Tonali ao Tottenham por £100 mi e mais: quem ganhou e quem perdeu na janela de verão

O mercado de transferências de 2026 mal começou e já entregou negócios que vão render debate por meses. Sandro Tonali trocou o Newcastle pelo Tottenham por £100 milhões, Matheus Fernandes seguiu o mesmo caminho por £85 mi, e Gonçalo Ramos saiu do PSG ao Milan por 75 milhões de euros. Não há como avaliar todos como bons negócios – alguém sempre paga mais do que deveria, ou vende por menos do que podia exigir.
Newcastle: da euforia ao colapso silencioso
Há pouco tempo, os Magpies eram apontados como o próximo grande projeto financiado por capital do Golfo. Classificação inédita para a Champions League, título da Carabao Cup sobre o Liverpool. Os torcedores sonhavam alto. Depois veio a queda: Alexander Isak foi vendido justamente para o rival que acabaram de superar na final, e a equipe terminou a temporada em 12.º lugar.
A saída de Tonali é o golpe mais duro desse processo de desmontagem. O italiano havia se consolidado como um dos melhores volantes da Premier League nos últimos dois anos. E Bruno Guimarães, por tudo que se sabe, não deve demorar muito para seguir o mesmo caminho. Os donos sauditas reduziram o ritmo de investimento, e os £100 milhões recebidos pelo camisa 8 dificilmente serão aplicados com inteligência – o histórico recente do clube não anima. Nota para o Newcastle: F.
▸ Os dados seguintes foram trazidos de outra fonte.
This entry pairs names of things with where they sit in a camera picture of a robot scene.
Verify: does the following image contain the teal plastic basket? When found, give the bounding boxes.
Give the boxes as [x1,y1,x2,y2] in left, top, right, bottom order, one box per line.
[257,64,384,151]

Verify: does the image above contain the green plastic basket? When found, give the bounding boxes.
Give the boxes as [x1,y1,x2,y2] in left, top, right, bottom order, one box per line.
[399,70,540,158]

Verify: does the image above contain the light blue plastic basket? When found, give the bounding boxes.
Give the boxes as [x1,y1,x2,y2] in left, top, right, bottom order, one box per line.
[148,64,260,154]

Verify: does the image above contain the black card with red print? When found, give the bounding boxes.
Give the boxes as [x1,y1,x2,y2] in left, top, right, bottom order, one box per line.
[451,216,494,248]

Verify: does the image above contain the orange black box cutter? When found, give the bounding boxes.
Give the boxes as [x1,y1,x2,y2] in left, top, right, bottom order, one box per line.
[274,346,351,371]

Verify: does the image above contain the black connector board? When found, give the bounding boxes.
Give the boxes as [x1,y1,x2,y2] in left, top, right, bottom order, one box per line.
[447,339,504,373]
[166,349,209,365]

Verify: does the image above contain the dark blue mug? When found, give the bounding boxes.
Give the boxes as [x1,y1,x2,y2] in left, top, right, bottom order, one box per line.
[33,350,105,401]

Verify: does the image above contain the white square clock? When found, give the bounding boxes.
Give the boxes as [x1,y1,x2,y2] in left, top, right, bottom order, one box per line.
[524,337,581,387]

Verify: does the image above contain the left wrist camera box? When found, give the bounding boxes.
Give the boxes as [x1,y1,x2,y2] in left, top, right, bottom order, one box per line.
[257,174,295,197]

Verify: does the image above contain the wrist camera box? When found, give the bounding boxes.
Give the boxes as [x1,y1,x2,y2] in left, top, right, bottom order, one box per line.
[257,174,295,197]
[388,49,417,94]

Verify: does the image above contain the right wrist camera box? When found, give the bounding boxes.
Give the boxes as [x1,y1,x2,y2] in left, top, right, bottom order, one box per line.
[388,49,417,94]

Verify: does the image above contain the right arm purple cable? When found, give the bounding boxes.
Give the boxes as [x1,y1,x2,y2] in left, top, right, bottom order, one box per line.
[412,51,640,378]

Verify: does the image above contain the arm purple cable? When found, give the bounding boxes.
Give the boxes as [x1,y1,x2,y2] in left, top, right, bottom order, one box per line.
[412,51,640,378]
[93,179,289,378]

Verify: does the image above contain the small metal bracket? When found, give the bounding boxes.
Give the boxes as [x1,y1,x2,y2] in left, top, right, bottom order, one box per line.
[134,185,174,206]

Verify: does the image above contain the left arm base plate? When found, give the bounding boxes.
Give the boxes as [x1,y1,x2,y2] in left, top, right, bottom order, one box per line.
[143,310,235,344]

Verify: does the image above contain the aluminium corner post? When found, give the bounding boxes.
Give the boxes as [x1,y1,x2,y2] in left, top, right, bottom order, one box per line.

Tottenham aposta alto, mas o risco é real
Roberto De Zerbi chegou aos Spurs disposto a reinventar o clube, e a diretoria está bancando. Em 48 horas, Londres viu o Tottenham fechar Matheus Fernandes por £85 milhões e, no dia seguinte, bater o próprio recorde com Tonali. Dois centroavantes do meio-campo europeu numa só semana.
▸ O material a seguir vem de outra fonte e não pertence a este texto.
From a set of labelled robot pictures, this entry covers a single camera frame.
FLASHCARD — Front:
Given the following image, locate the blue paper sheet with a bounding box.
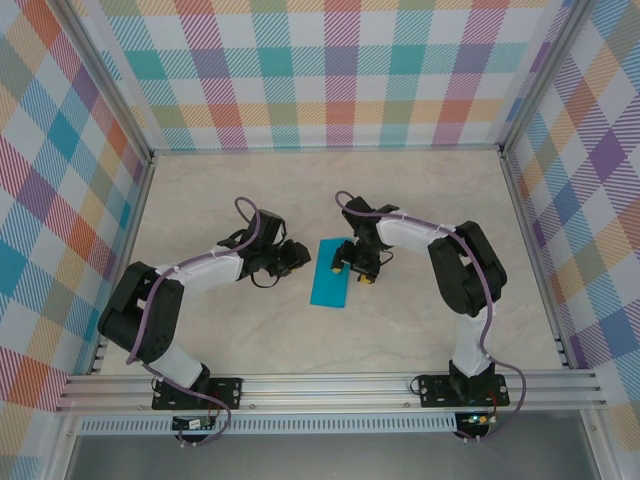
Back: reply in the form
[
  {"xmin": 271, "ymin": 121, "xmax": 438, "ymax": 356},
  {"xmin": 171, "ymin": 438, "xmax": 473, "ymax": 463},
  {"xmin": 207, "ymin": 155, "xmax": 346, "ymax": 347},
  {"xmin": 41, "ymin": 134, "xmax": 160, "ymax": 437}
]
[{"xmin": 308, "ymin": 237, "xmax": 353, "ymax": 310}]

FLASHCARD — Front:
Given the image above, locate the purple cable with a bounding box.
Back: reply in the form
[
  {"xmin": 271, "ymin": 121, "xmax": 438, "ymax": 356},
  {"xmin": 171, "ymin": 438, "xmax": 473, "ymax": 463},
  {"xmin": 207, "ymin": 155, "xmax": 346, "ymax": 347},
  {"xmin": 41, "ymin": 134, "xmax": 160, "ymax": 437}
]
[
  {"xmin": 127, "ymin": 195, "xmax": 264, "ymax": 448},
  {"xmin": 333, "ymin": 189, "xmax": 527, "ymax": 444}
]

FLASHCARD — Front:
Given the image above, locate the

Tonali, aos 26 anos, joga sob as ordens de um compatriota e chega como titular garantido em um sistema que parece feito para ele. Mas pagar £100 mi por alguém que ainda precisa confirmar seu nível no topo do futebol mundial é uma aposta que precisa dar certo – e logo. A torcida, cansada de anos de austeridade sob Daniel Levy, por ora está em festa. Nota para o Tottenham: B+.
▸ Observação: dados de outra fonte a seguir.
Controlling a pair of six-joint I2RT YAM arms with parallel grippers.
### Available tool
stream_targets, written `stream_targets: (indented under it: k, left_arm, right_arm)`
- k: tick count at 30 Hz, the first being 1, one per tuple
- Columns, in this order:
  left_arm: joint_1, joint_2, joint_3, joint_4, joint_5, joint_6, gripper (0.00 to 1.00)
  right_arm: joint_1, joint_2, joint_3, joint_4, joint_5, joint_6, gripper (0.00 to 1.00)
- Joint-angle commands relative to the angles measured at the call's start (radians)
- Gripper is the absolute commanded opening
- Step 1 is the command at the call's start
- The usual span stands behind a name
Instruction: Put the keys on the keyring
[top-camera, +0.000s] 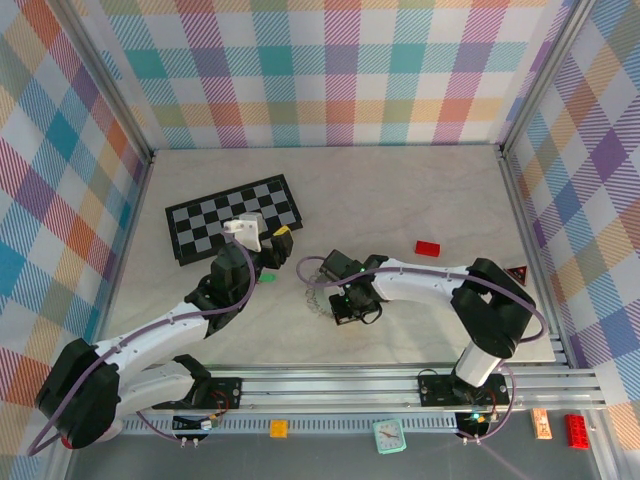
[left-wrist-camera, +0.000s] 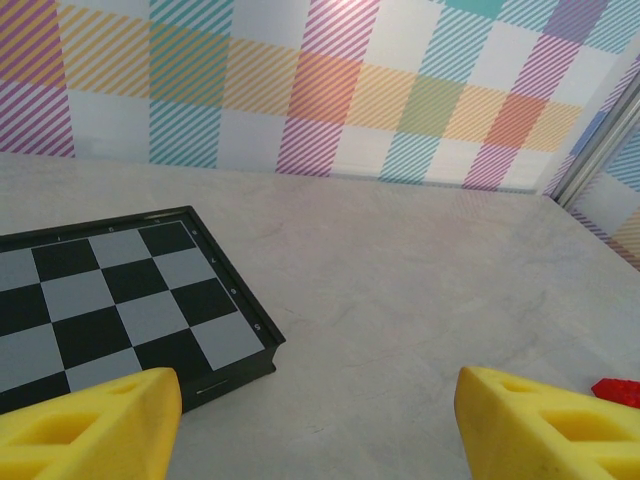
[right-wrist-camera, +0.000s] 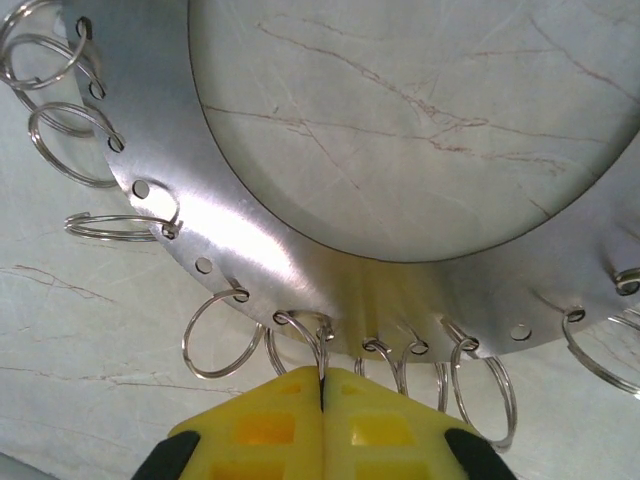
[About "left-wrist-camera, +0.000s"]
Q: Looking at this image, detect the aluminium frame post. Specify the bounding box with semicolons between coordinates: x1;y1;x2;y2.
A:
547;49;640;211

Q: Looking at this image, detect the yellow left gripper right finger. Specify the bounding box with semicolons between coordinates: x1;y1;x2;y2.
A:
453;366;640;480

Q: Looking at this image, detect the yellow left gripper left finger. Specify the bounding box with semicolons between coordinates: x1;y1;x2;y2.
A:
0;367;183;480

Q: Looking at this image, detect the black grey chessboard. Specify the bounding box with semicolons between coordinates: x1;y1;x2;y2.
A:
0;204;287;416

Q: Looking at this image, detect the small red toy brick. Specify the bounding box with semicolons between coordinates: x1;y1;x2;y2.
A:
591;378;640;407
Fernandes é mais jovem – 21 anos – e foi eleito um dos melhores volantes da Serie A antes do rebaixamento do West Ham. De Zerbi o vê como peça central. O problema é que o PSG pagou 60 milhões de euros por João Neves ao Benfica, e Fernandes ainda está longe daquele patamar. Os Spurs pagaram caro para afastar o Manchester United. Vai ter que se provar rápido. Nota para o Tottenham nessa contratação: C+.
Saibari ao Bayern e Palestra ao Chelsea: os acertos da janela
Nem tudo foi loucura. O Bayern de Munique negocia há meses a contratação de Ismael Saibari, do PSV, por 50 milhões de euros – e o marroquino explodiu justamente no Mundial, marcando nos três jogos da fase de grupos e convertendo o pênalti decisivo contra a Holanda. Vincent Kompany já sabe onde encaixá-lo. O timing foi perfeito, o preço era justo antes do torneio. Nota para o Bayern: A.
Já o Chelsea agiu rápido para tirar Marco Palestra da fila do Inter. O lateral-direito do Atalanta, revelado pela própria academia do clube bergamasco, foi eleito Melhor Defensor da Serie A 2025-26 e chegou a Londres por 47 milhões de libras. Xabi Alonso aprovou pessoalmente. A quantia é alta para um jogador com apenas uma temporada de elite, mas a versatilidade e a insistência do treinador sugerem que o espanhol tem um papel claro para ele. Nota para o Chelsea: B.
Ramos ao Milan: o negócio mais difícil de explicar
O PSG saiu ganhando. Vendeu por 75 milhões de euros um centroavante que ficou mais no banco do que em campo – Luis Enrique preferia Dembélé como falso nove – e usará parte do dinheiro para buscar um atacante que realmente se encaixe no sistema. Bom negócio. Nota para o PSG: A+.
O Milan, por outro lado, precisa de uma explicação melhor. Ramos é um bom finalizador: 45 gols em três temporadas, a maioria saindo do banco. Mas o valor pago é o mais alto da Serie A desde que o Inter contratou Romelu Lukaku, e o português nunca demonstrou ser esse tipo de jogador. A aposta faz sentido só se houver uma saída grande – Rafael Leão seria o nome óbvio – ou se relações entre dirigentes estiverem influenciando o negócio além do campo. Nota para o Milan: D+.